Task details: Scan the data below for the string "scene". Show every line where it turns up.

(Entries taken from a collection)
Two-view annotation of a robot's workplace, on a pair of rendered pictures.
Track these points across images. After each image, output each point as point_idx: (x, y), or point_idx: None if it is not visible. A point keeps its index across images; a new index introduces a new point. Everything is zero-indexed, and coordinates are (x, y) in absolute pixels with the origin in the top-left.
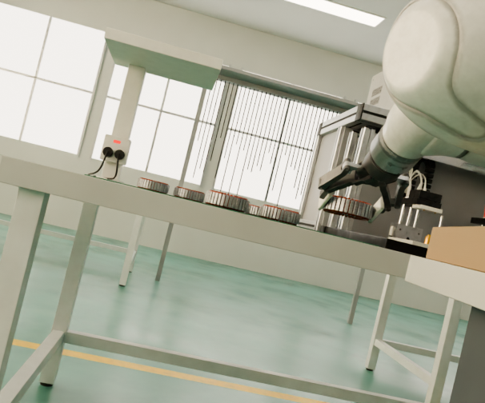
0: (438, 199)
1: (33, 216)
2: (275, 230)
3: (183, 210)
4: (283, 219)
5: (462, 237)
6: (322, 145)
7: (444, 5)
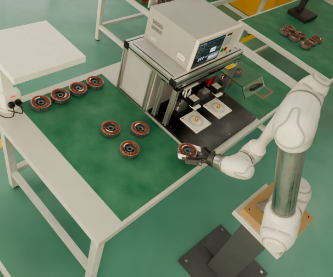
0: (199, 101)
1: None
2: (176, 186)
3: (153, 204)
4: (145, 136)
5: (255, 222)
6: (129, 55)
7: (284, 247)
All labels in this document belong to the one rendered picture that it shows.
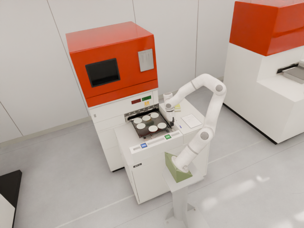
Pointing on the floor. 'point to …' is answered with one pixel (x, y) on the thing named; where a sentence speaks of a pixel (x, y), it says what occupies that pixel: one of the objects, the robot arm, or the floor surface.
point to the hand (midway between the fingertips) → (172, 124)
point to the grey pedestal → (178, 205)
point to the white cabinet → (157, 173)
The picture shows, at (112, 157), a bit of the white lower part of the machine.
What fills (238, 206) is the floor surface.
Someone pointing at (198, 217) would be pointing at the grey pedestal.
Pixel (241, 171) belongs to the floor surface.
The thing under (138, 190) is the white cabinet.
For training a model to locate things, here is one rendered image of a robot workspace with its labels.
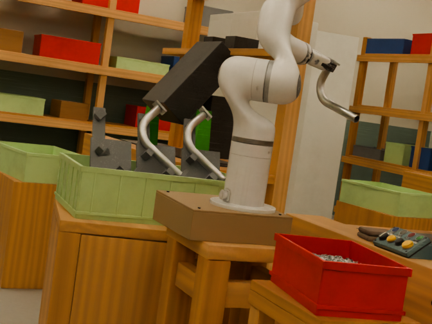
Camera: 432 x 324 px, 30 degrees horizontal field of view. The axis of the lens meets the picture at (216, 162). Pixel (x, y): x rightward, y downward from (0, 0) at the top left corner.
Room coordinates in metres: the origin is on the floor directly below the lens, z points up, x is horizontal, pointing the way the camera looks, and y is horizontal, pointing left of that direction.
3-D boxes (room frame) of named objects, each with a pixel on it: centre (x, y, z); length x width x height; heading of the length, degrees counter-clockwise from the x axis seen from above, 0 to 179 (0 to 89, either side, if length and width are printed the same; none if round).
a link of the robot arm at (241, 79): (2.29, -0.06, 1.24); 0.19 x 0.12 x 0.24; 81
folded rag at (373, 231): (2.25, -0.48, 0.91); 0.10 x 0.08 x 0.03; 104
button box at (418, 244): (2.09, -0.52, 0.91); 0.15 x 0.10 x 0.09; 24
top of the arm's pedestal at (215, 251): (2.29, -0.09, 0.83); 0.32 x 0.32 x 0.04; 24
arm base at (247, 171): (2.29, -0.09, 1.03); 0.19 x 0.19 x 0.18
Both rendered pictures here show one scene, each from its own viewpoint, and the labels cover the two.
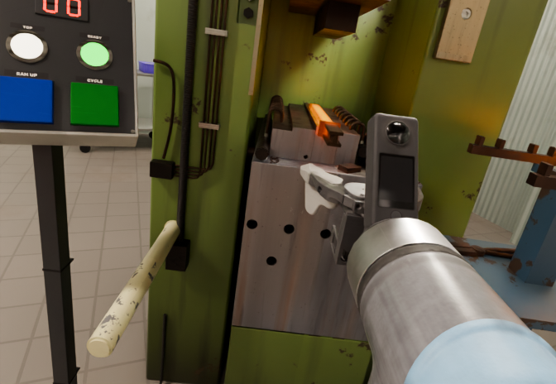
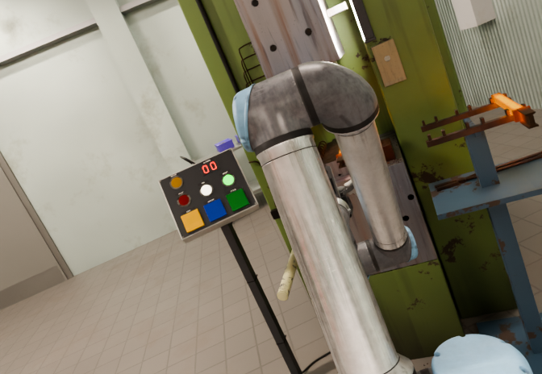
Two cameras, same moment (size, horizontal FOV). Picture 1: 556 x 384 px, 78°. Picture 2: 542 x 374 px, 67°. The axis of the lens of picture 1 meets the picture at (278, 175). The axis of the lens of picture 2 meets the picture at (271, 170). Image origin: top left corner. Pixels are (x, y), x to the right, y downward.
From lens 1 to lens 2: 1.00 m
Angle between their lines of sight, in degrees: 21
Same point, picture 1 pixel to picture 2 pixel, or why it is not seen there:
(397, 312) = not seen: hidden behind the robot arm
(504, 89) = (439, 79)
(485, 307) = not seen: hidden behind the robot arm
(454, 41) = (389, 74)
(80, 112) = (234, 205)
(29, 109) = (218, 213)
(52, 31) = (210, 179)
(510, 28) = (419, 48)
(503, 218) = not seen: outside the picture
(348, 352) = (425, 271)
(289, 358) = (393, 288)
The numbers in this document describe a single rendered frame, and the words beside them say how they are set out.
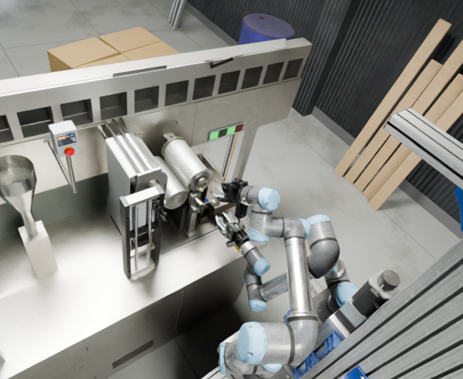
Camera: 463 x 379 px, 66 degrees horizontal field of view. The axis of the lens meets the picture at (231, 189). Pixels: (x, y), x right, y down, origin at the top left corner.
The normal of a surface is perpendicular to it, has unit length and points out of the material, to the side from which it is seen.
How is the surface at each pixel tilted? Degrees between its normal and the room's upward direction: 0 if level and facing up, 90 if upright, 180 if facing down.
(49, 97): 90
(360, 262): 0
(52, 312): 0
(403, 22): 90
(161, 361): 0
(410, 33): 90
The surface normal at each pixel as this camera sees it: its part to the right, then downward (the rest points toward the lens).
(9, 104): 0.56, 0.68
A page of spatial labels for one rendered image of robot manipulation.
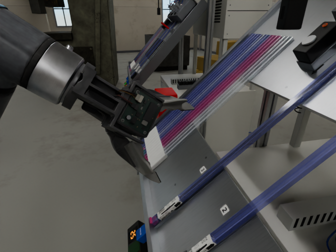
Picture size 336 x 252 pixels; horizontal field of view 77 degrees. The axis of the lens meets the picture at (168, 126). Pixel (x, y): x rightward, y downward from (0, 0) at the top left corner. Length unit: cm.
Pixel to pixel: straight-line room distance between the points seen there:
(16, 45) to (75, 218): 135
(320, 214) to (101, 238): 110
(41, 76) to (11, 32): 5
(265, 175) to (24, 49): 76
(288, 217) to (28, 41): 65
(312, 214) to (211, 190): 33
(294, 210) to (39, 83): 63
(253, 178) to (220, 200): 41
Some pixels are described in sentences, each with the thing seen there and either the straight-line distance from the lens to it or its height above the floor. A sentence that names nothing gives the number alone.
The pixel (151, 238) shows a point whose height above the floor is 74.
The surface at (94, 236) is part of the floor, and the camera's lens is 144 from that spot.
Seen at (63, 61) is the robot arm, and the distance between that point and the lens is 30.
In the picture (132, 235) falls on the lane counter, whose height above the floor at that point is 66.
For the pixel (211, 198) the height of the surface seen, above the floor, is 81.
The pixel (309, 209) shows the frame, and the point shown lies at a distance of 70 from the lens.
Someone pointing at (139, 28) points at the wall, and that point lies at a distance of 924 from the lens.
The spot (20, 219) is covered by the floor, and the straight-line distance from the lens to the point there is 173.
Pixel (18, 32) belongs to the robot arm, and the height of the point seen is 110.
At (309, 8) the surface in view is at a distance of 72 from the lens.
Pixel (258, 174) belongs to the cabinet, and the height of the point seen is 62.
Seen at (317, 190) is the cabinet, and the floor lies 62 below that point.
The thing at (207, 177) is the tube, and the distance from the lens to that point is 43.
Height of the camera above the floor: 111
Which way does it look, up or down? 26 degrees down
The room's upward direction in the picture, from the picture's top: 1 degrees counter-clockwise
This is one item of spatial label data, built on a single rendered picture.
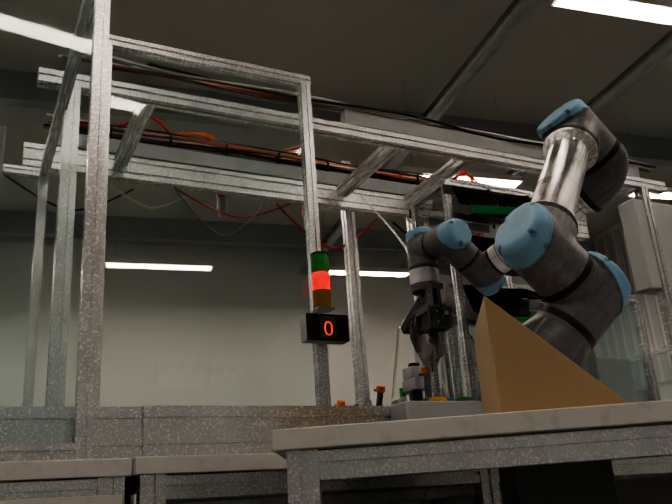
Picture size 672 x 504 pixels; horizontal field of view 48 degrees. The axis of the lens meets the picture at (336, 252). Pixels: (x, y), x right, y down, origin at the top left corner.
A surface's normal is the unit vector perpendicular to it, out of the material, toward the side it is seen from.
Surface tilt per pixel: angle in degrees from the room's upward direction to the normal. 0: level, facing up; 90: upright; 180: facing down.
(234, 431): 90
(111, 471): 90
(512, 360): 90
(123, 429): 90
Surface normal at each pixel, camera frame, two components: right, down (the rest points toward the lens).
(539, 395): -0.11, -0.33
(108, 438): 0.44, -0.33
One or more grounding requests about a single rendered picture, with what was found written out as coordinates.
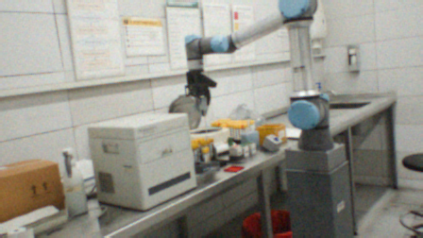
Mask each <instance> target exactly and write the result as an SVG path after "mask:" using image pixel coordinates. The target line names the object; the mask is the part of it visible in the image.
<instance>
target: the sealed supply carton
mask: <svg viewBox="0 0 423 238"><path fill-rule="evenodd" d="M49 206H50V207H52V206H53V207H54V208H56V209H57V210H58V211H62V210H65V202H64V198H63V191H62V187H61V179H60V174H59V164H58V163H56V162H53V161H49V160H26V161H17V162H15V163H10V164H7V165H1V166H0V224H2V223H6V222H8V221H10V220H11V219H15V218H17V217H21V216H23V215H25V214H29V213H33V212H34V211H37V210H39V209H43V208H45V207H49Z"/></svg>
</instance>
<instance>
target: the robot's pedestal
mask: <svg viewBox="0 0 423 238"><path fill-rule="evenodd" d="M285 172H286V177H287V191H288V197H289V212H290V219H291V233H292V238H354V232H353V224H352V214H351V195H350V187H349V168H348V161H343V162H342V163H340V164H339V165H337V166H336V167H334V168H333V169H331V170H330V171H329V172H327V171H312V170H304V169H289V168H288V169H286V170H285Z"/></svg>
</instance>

* * *

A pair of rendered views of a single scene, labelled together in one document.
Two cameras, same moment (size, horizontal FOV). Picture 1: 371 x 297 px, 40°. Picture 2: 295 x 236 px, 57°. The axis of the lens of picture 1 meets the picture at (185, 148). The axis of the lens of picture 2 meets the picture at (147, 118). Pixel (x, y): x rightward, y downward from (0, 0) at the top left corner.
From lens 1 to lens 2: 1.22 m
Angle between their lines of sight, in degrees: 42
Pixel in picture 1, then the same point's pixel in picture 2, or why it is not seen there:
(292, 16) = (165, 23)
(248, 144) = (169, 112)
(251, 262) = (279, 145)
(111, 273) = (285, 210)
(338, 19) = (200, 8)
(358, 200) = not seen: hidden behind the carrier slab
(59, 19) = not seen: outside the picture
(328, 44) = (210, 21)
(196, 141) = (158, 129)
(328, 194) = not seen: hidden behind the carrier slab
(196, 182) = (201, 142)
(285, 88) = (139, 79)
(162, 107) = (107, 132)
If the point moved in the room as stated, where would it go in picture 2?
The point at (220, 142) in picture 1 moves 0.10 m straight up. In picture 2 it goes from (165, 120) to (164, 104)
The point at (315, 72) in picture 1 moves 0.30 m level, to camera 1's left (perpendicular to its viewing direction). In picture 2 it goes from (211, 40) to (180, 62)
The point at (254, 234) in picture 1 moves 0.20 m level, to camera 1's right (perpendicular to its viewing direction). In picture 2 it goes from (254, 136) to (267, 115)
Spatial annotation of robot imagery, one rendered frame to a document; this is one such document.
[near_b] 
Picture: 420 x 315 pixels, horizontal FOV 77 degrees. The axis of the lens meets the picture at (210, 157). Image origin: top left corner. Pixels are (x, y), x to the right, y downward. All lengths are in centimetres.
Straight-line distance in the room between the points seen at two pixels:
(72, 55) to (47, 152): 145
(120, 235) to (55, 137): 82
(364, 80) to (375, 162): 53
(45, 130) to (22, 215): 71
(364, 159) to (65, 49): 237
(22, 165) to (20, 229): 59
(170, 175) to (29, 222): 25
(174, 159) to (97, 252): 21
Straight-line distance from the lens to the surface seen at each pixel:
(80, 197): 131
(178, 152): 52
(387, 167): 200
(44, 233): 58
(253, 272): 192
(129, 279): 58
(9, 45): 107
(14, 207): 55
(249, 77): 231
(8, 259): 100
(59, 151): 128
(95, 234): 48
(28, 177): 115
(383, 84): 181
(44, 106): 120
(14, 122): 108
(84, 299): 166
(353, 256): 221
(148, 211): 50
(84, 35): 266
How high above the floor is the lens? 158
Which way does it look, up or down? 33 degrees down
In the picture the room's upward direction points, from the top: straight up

Reply:
Both rendered pictures here show one scene, each from its own viewpoint, and the labels cover the two.
A pair of rendered views of a single scene, labelled together in one document.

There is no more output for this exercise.